Switzerland and Germany get nuclear jitters
In response to a series of explosions at Japan’s Fukushima plant, Germany has temporarily shut nuclear plants that predate 1980 while Switzerland has put approvals for three new plants on hold.
Seven German nuclear plants will close at least until June, leaving only ten in operation. Chancellor Merkel’s decision reverses a recent decision to extend the life of German nuclear plants beyond their scheduled phase out. Switzerland has ordered extra safety checks at its five nuclear plants and suspended the approval process for three new plants.

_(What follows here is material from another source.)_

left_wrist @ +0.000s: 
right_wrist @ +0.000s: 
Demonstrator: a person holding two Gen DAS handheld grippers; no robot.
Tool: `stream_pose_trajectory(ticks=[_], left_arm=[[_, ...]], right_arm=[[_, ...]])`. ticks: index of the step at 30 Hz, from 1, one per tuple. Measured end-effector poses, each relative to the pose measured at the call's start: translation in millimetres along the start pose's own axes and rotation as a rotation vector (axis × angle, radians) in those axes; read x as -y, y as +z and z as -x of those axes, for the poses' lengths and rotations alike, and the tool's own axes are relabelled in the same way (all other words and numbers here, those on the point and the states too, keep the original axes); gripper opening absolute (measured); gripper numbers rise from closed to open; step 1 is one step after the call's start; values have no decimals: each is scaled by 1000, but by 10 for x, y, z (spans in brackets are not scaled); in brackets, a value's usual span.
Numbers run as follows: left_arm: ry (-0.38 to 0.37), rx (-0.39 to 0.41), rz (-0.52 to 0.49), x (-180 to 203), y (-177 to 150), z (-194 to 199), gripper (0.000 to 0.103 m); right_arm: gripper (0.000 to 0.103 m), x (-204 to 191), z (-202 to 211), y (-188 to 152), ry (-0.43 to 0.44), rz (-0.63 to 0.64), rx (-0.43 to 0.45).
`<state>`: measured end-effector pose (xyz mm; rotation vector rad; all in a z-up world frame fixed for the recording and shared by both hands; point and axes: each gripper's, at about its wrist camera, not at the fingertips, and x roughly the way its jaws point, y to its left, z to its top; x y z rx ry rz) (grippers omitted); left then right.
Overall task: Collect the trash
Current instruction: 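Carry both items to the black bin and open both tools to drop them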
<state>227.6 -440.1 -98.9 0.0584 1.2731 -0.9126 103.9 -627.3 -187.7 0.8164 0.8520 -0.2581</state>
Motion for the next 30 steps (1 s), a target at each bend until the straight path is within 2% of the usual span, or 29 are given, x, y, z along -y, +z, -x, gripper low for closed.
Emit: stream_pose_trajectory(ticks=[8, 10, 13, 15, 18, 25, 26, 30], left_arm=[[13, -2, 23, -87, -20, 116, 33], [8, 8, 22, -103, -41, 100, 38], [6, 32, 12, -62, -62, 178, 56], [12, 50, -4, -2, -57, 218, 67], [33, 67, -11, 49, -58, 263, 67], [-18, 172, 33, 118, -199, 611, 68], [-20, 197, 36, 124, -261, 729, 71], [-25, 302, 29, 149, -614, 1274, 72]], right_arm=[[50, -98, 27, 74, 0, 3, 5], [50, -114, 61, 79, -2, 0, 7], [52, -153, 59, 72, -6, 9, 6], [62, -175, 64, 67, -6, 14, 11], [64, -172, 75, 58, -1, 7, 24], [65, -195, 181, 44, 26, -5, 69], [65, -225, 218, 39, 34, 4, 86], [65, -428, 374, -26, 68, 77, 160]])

ABB wins $180m order for Norway– Denmark link
ABB has won a $180m order from Statnett of Norway and Energinet.dk of Denmark for an HVDC Light converter solution for connecting the Norwegian and Danish power grids.
The 500kV link is a new record in transmission voltage using this technology, says the Swiss-Swedish firm. The underwater link will boost transmission capacity between the mainly hydropower-based Norwegian system and the wind and thermal power-based Danish system.

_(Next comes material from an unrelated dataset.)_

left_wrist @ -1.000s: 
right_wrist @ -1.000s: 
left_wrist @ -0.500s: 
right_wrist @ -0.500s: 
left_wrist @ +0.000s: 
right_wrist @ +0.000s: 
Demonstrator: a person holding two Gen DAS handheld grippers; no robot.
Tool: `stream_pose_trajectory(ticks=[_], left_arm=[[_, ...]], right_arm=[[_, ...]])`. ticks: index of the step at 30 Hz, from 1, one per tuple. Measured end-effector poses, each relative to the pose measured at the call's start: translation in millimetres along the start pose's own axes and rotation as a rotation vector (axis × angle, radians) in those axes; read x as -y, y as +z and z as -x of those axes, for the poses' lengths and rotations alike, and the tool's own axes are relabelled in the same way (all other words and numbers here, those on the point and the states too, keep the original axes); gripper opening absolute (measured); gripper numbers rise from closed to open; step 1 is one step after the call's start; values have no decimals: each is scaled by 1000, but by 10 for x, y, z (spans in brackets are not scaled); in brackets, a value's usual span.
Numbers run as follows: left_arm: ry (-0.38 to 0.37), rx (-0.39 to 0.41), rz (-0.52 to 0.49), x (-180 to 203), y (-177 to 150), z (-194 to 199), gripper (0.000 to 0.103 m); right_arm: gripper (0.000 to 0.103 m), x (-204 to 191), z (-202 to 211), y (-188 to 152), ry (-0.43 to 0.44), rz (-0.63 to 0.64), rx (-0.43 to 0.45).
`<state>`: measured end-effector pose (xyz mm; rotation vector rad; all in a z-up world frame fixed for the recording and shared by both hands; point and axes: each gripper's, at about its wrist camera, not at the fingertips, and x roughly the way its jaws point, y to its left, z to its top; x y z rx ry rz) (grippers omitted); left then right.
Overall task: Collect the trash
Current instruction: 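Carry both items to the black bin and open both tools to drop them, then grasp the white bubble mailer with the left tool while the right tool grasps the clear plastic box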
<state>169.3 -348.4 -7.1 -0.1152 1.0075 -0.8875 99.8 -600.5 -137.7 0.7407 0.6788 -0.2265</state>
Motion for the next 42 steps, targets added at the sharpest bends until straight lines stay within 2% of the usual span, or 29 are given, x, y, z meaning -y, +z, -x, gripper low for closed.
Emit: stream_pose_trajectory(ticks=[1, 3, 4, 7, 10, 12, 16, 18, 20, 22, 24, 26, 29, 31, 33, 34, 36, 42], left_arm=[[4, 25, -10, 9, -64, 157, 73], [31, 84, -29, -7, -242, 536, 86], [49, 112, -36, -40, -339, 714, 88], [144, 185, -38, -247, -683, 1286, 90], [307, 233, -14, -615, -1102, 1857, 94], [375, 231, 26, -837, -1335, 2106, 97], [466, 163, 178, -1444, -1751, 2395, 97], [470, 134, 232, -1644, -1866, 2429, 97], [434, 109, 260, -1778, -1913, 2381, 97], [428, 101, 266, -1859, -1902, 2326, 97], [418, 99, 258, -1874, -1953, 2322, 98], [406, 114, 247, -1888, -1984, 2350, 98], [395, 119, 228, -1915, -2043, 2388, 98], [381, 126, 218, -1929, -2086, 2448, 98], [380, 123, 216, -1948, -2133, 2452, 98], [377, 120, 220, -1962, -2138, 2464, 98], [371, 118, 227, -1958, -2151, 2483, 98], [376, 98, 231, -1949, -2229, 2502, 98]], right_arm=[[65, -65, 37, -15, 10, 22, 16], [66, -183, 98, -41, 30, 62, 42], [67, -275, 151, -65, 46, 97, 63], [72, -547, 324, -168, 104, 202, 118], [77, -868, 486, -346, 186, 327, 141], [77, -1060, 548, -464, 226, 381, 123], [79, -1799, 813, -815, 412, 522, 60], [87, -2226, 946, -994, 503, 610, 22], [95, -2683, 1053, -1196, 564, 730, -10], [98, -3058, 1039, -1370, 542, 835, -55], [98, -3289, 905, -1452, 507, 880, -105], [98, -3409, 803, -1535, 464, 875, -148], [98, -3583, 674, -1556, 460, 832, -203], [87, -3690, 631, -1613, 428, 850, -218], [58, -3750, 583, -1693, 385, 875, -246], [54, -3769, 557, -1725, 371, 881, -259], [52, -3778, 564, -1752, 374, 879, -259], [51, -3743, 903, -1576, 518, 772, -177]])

Belarus: Minsk has asked Russia for a government loan of $9bn for a period of 25 years for the construction of a 2400 MW nuclear plant in the Hrodna region near the Lithuanian border.
Czech Republic: Installed output of new photovoltaic plants was the third highest in the EU and topped 1 GW in 2010, behind only Italy and Germany, according to state media.
Finland: Another milestone has been passed in the construction of the first EPR nuclear reactor at Olkiluoto 3, with the installation of all four of the plant’s steam generators. Olkiluoto 3 is expected to start up towards the end of 2012, with grid connection in 2013.
France: Paris has called upon state-owned nuclear firms Areva and EDF to concentrate on developing the mid-sized 1100 MW Atmea nuclear reactor to expand export offerings. Areva is developing the Atmea reactor with its Japanese partner Mitsubishi Heavy Industries.
Germany: Siemens is to supply up to 89 wind turbines for Danish utility DONG Energy for the 320 MW Borkum Riffgrund 1 offshore wind farm in the North Sea about 80 km northwest of Emden and 55 km off the German coast.
Italy: The country will install 5 GW of solar photovoltaic (PV) capacity in 2011, according to industry body GIFI. Total installed PV capacity is seen rising to 15 GW by 2015 from about 3 GW at the end of 2010.
Portugal: Danish wind turbine maker Vestas has signed an agreement with WindPlus for the first offshore project integrating a V80-2.0MW wind turbine with a full-scale semi-submersible floating structure.
UK: Rolls-Royce is to supply key components to the first EPR reactors to be built in Britain by France’s EDF and partner utility Centrica, under an agreement signed with Areva.
UK: E.ON has been granted permission by the Department of Energy and Climate Change to construct a 230 MW wind farm off the coast of Humberside.